**PROMPT**
From the records below, copy each line that has the word "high" in it.

**DATA TO EXAMINE**

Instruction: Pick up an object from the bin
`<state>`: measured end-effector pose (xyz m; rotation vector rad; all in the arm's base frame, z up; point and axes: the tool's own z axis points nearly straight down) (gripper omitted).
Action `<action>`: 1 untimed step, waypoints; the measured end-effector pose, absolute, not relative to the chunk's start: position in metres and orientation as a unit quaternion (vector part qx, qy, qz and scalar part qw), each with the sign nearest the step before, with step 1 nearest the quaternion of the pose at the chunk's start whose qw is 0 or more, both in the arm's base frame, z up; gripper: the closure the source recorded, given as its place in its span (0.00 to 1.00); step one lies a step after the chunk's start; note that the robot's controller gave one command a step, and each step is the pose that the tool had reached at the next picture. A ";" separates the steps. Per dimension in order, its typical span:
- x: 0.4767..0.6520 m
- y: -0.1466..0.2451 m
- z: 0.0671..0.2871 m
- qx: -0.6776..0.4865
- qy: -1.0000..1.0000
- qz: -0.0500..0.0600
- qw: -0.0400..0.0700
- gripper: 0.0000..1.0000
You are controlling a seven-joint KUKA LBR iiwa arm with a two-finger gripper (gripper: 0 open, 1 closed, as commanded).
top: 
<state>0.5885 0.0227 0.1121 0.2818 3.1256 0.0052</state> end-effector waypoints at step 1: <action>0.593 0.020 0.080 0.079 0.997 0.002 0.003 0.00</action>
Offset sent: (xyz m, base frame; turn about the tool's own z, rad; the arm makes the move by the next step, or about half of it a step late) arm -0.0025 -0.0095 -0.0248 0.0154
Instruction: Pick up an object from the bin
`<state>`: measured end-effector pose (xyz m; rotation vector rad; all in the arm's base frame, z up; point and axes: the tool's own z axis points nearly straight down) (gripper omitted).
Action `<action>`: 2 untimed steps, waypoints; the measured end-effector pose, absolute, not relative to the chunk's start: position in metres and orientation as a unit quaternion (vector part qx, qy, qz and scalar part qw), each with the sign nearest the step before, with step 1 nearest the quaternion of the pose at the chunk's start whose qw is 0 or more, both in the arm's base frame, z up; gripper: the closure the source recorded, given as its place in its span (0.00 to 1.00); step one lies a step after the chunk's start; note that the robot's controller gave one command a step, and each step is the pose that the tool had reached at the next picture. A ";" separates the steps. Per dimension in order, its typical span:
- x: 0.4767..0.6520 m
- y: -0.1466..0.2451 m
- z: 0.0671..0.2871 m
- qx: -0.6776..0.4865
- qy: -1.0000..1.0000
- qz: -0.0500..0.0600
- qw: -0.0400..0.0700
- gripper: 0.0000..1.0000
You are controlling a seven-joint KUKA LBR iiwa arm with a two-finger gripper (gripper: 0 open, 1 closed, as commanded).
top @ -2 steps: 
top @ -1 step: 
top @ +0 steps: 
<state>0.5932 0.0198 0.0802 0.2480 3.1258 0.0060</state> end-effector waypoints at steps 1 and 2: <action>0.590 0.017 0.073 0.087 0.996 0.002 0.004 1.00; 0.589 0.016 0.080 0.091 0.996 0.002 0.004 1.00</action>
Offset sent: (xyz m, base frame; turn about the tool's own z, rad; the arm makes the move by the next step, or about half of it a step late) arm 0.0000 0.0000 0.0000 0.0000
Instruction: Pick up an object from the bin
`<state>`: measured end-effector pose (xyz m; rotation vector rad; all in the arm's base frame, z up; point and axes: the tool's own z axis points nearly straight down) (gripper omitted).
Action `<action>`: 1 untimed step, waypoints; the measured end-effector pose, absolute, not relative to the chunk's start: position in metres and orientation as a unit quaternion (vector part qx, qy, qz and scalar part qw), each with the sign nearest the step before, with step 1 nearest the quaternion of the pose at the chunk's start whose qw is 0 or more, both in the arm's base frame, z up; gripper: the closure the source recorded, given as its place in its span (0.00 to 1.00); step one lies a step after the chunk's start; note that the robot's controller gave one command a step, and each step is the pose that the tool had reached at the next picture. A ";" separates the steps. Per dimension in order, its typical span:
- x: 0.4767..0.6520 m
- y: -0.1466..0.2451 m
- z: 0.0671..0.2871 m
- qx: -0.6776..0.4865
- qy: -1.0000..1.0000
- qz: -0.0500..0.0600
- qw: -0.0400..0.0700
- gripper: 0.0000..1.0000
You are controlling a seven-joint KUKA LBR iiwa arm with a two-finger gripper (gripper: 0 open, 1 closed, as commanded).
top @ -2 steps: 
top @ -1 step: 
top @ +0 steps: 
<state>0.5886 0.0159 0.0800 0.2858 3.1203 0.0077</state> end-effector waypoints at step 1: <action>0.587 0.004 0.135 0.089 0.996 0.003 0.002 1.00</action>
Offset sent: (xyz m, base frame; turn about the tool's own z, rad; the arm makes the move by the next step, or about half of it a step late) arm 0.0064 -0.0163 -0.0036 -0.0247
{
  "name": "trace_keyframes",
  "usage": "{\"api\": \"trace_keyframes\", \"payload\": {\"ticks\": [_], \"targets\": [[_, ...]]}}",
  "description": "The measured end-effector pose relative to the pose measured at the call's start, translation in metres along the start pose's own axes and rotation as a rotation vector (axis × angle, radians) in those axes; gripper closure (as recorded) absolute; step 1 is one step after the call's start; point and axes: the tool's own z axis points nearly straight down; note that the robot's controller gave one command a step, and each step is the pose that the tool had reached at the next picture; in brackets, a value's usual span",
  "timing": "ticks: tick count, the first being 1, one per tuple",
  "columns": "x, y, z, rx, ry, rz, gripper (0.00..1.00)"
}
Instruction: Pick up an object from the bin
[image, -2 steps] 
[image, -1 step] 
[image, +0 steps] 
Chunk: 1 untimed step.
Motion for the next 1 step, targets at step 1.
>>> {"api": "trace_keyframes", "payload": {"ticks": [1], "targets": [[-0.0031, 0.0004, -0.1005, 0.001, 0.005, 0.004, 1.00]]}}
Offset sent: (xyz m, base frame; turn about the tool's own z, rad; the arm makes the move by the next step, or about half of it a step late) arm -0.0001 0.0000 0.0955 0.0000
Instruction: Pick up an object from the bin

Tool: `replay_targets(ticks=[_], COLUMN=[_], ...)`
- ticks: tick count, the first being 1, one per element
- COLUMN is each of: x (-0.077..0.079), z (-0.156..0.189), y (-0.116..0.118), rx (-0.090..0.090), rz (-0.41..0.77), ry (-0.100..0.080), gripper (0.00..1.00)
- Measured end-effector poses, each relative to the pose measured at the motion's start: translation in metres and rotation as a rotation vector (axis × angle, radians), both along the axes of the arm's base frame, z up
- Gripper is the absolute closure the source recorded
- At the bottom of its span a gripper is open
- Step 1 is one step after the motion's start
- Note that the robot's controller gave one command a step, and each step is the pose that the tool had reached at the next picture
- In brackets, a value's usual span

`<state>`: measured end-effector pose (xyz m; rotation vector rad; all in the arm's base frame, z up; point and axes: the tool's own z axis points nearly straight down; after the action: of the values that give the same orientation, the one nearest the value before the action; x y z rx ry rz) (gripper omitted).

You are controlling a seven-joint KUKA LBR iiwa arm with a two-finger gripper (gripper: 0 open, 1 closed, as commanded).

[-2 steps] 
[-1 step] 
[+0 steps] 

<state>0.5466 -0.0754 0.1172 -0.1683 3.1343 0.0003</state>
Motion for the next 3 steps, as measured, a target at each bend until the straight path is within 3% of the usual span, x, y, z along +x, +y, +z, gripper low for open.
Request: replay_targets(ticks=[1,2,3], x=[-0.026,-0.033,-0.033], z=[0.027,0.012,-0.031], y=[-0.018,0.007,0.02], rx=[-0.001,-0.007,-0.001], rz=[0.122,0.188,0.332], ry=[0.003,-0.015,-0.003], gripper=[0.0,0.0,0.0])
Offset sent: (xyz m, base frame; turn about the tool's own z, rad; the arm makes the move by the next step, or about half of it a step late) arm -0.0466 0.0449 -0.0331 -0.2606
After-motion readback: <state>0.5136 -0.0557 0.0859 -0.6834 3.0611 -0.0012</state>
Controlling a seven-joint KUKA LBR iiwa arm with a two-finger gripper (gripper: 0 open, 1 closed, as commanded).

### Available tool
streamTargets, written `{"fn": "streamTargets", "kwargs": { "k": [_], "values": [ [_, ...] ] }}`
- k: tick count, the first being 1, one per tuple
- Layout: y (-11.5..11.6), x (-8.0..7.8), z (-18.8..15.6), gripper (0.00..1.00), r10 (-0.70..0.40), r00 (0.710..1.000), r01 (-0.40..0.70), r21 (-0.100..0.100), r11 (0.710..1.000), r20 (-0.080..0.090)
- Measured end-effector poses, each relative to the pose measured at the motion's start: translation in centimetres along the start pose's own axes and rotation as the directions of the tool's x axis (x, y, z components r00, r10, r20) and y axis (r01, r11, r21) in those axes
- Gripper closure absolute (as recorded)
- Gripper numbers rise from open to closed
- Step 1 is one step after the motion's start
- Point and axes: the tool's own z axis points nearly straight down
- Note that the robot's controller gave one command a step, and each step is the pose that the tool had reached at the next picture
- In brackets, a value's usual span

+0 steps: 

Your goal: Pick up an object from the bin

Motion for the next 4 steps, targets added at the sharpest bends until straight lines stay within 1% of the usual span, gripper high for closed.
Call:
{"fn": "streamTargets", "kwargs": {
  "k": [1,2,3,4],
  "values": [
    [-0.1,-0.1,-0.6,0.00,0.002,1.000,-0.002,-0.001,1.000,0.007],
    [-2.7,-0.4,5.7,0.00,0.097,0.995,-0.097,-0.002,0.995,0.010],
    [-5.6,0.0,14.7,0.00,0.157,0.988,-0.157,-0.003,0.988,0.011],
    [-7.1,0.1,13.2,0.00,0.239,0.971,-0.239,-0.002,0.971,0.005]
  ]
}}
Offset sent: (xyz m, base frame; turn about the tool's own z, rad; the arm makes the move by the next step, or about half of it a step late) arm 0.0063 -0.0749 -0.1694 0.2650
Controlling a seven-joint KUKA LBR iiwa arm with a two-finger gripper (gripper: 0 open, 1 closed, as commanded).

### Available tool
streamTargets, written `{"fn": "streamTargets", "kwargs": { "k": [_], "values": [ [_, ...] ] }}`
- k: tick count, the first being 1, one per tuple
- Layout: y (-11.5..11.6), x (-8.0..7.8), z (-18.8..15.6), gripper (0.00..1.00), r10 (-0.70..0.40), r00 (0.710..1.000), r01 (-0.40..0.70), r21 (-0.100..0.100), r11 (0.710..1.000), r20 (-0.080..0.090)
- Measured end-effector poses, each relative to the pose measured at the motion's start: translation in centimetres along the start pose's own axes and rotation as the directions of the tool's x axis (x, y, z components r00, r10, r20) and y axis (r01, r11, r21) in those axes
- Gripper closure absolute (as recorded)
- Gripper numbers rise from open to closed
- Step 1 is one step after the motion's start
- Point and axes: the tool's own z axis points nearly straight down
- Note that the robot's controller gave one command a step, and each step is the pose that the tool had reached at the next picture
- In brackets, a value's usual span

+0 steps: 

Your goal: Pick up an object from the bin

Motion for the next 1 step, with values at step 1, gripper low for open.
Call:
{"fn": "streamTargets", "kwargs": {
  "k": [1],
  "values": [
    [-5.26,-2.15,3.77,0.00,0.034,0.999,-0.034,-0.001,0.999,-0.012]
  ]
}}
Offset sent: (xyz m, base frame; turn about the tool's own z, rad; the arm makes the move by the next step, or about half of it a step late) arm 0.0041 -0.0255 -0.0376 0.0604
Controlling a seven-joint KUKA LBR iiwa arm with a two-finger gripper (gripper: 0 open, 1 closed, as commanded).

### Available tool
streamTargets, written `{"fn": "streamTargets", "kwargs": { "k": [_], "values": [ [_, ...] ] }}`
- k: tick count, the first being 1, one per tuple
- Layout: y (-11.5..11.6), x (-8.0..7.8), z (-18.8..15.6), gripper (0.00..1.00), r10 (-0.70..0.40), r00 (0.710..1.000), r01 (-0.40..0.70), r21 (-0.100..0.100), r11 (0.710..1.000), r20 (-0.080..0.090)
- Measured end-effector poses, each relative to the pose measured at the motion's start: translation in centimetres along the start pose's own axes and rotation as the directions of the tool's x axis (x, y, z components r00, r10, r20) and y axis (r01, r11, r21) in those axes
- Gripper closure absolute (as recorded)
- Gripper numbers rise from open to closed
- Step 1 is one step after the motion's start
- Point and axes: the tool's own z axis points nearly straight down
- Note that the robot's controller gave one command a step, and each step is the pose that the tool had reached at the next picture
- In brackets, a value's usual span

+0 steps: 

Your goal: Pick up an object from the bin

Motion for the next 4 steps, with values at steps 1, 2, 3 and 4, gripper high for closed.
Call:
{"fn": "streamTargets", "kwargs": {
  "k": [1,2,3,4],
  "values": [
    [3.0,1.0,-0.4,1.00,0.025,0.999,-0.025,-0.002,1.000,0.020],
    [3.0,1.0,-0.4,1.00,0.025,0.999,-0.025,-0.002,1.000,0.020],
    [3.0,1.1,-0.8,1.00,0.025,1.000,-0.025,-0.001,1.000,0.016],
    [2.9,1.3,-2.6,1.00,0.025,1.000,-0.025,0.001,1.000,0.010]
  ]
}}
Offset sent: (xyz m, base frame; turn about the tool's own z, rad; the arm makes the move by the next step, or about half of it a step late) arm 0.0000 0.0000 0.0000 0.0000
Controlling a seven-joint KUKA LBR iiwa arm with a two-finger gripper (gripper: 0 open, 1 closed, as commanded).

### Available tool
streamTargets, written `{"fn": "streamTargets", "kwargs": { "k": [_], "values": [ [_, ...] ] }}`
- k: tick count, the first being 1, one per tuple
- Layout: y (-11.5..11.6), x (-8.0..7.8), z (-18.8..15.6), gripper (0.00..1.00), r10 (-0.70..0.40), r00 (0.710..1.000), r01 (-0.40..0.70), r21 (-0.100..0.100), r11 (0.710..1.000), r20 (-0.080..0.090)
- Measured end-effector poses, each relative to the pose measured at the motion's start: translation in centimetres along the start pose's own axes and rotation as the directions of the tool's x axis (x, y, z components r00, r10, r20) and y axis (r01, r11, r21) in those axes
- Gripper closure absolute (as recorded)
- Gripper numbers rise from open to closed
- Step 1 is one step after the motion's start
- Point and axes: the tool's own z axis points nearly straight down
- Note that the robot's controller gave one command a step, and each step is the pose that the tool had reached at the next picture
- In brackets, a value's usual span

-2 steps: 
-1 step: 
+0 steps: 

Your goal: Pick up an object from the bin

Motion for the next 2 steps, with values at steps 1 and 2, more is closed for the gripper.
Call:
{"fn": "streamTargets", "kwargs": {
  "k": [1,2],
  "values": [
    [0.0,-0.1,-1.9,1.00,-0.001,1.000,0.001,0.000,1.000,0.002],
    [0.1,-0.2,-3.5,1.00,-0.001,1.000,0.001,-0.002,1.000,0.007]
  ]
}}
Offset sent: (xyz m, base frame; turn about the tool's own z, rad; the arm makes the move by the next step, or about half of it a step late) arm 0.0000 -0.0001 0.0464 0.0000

**ANSWER FOR THE TASK**
Motion for the next 4 steps, targets added at the sharpest bends until straight lines stay within 1% of the usual span, gripper high for closed.
Motion for the next 4 steps, with values at steps 1, 2, 3 and 4, gripper high for closed.

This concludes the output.